While some other books leave the reader to sink or swim in a swamp of apparently contradictory doctrine, Products Liability Law promises to lay out from the beginning the elements common to all products liability claims. It then builds on this foundation by tackling each new area of the law in a lucid and reader-friendly manner, while explaining how each doctrine relates to the politico-economic and historical context in which the law operates, promises the publisher.

It was nice to see some old nuggets I used, like Boatland of Houston, Inc. v. Valerie Bailey on state of the art, and Borel v. Fibreboard Paper Products Corp. as an introduction to toxic tort product cases, side by side with newer cases, like Conte v.
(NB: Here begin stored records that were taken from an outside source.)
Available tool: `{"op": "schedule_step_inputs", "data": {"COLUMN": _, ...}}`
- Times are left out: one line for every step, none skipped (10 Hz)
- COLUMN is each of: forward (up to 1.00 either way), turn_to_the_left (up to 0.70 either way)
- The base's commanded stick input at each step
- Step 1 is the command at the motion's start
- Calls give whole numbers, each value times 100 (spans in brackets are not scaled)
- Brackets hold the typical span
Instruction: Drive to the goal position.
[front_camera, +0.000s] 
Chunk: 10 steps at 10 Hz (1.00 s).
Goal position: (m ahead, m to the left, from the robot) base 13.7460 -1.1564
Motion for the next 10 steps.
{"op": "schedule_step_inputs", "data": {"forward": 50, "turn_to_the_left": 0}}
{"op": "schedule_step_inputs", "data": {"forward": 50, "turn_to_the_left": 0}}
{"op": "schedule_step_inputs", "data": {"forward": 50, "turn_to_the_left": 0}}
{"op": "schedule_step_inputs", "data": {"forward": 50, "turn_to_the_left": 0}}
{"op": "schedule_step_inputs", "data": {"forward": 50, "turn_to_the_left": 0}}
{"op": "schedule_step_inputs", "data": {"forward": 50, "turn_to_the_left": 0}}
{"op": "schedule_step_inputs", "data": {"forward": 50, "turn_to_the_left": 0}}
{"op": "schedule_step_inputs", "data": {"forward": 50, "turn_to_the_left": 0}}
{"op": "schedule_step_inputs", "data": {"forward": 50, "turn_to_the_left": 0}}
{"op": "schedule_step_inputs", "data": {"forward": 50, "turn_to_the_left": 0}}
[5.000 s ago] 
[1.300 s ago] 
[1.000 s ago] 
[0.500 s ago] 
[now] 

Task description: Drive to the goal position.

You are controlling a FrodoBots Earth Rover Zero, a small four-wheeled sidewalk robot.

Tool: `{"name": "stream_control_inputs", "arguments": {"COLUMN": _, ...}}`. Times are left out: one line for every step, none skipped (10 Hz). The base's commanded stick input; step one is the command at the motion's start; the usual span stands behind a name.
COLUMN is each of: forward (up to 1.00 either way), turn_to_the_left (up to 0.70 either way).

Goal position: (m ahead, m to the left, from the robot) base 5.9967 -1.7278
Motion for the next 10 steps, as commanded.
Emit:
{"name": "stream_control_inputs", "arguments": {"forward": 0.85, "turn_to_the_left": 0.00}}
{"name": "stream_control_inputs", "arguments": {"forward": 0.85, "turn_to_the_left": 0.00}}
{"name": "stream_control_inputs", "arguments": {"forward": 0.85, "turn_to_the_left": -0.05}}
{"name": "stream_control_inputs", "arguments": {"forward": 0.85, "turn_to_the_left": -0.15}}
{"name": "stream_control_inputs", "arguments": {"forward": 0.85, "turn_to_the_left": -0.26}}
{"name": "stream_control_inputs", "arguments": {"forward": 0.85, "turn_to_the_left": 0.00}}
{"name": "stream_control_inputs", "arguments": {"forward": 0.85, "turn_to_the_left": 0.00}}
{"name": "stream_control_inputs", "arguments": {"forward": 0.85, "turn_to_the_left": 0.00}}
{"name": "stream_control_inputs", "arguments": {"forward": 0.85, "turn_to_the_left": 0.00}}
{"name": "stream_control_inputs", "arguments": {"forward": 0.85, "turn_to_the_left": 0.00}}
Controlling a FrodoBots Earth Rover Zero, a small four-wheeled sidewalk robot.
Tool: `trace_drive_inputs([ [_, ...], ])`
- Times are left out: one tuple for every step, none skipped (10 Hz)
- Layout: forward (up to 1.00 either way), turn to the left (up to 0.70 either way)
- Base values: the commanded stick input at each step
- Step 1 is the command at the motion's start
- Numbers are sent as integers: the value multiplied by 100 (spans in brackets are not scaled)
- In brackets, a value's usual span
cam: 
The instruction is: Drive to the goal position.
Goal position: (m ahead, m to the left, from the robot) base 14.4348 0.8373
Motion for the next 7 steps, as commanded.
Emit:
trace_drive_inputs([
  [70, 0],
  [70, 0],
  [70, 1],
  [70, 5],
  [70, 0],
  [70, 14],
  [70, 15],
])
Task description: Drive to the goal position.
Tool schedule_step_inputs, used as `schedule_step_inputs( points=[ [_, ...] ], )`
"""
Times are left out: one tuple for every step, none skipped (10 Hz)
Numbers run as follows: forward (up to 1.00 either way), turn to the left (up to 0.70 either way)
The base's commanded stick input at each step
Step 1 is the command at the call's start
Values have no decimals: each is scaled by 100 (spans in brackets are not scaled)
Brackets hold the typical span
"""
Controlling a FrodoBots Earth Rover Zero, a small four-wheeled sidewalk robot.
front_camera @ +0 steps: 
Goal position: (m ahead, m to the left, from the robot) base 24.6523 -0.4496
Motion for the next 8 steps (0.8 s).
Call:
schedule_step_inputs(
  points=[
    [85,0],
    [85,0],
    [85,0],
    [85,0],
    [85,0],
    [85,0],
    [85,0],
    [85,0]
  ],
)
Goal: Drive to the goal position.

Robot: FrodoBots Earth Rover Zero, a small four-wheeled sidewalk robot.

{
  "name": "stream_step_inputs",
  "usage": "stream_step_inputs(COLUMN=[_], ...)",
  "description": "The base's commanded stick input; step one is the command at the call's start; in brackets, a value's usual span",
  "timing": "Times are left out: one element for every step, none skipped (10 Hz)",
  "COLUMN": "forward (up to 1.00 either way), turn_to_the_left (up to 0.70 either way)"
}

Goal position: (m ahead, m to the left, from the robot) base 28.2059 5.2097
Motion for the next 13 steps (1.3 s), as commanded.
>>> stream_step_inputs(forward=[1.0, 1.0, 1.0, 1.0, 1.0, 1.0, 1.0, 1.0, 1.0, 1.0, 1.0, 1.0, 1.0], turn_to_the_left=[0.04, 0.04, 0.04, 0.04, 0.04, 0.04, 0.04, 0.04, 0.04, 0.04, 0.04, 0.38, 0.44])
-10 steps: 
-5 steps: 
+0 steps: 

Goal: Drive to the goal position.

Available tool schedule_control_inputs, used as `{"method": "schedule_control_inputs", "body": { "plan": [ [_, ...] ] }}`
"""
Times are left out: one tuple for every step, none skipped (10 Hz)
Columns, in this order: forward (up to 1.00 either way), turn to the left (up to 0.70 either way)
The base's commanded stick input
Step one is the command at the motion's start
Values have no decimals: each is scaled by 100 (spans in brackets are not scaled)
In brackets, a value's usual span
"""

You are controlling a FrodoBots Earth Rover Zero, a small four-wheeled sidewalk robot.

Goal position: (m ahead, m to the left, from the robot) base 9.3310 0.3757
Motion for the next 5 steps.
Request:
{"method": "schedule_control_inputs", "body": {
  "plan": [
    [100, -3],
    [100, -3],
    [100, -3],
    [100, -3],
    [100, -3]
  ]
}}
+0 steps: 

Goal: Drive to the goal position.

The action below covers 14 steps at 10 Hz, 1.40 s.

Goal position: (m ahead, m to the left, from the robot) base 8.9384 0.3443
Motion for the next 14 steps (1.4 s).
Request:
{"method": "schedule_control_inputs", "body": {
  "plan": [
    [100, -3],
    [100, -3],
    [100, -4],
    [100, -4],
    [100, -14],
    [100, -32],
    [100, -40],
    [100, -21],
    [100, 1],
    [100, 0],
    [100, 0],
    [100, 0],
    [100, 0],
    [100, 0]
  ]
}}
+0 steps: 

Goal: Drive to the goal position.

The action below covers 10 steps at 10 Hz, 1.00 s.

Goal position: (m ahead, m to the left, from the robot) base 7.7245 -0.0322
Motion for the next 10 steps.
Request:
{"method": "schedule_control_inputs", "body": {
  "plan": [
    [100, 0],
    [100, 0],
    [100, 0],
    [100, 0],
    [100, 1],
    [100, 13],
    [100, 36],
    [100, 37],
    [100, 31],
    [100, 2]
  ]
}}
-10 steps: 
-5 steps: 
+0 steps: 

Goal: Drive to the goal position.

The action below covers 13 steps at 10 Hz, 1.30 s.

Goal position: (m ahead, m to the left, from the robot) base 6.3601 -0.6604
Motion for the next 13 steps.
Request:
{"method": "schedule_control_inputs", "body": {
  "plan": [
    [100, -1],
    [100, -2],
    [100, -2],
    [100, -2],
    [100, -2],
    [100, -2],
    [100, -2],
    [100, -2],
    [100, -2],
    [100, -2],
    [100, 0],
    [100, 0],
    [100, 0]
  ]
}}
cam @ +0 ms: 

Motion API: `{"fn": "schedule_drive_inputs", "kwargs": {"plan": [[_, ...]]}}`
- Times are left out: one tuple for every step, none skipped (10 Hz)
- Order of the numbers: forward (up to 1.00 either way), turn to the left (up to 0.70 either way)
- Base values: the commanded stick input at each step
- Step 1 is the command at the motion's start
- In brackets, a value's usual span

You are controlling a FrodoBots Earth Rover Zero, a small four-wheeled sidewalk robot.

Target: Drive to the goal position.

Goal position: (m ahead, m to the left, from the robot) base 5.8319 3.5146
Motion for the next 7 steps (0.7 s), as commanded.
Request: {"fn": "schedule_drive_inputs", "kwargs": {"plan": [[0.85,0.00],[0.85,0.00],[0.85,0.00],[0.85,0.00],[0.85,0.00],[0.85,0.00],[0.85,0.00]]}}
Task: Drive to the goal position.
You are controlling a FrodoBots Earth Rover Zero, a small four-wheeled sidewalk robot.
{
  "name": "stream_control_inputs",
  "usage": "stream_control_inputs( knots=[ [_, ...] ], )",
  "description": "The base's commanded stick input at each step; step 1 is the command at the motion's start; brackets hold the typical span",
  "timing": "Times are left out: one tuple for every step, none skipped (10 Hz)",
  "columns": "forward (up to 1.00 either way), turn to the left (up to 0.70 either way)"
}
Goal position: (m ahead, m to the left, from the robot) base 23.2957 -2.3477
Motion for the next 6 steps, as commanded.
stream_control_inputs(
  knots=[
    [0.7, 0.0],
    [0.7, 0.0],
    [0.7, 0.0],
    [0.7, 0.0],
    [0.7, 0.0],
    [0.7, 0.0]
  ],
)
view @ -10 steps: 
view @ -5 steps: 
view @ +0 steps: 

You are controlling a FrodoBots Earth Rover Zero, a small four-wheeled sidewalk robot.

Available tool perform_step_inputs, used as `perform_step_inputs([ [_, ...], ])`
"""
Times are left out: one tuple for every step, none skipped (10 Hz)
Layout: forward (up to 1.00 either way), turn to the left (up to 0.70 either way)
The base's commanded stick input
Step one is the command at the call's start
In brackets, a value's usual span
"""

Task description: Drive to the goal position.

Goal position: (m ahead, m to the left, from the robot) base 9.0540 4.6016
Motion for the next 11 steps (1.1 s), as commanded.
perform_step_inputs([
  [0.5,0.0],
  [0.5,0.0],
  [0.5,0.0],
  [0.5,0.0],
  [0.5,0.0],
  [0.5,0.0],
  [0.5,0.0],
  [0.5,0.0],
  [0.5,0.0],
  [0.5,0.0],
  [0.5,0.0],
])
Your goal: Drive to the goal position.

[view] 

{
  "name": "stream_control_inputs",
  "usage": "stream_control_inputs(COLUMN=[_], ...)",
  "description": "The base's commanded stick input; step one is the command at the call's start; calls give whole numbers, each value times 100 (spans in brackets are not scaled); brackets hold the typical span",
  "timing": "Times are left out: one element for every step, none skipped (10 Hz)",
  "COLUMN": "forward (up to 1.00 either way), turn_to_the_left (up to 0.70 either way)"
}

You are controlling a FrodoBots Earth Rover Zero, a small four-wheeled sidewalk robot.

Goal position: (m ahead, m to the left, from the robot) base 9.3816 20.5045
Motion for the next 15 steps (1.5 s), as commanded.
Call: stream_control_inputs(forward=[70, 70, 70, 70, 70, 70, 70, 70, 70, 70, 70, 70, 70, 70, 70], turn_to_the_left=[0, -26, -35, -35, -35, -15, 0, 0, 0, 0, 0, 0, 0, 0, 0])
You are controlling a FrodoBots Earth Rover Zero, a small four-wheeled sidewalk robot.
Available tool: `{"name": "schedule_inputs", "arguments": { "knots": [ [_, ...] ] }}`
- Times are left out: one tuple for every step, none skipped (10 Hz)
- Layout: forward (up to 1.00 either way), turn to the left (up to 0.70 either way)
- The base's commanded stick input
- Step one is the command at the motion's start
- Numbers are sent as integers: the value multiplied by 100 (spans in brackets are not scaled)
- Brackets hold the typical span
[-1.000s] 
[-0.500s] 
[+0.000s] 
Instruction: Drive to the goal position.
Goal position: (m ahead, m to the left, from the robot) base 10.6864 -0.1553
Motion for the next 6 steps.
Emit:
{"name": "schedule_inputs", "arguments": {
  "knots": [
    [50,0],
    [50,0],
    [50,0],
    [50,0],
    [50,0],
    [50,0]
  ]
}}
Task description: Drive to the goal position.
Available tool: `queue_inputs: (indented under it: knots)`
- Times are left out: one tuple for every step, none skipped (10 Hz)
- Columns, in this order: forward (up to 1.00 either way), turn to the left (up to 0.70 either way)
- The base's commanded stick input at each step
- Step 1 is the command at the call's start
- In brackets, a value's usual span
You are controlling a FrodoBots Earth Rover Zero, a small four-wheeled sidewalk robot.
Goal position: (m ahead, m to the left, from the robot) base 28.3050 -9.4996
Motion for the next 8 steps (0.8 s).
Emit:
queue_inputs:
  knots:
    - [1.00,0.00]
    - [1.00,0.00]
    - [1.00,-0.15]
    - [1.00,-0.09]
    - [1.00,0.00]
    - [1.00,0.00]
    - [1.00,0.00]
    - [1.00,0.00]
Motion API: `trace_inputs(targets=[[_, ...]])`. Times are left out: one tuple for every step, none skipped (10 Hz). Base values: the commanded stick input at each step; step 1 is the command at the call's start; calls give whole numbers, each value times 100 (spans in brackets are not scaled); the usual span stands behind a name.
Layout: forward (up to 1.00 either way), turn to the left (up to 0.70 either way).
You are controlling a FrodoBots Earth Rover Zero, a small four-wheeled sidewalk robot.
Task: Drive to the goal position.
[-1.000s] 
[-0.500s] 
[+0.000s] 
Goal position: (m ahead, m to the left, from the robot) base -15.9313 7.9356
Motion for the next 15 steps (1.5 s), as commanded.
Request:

Wyeth, used here on the concept of reliance.
 

Supplementing the text with numerous original flowcharts, tables, and other diagrams—as well as asking thoughtful questions along the way—this book charts a careful and comprehensible course through the often tempestuous battleground of products liability law, says the publisher.  See if you agree.

 

Fifth Circuit Given Opportunity to Clarify Impact of Nicastro

Another federal appeals court will have an opportunity to assess the reach of the U.S. Supreme Court's decision in J. McIntyre Machinery Ltd. v. Nicastro. In Ainsworth v. Cargotec USA Inc., No. 2:10-cv-00236 (S.D. Miss., 12/15/11), the district court certified for interlocutory appeal its opinion finding personal jurisdiction over a foreign defendant in a forklift case.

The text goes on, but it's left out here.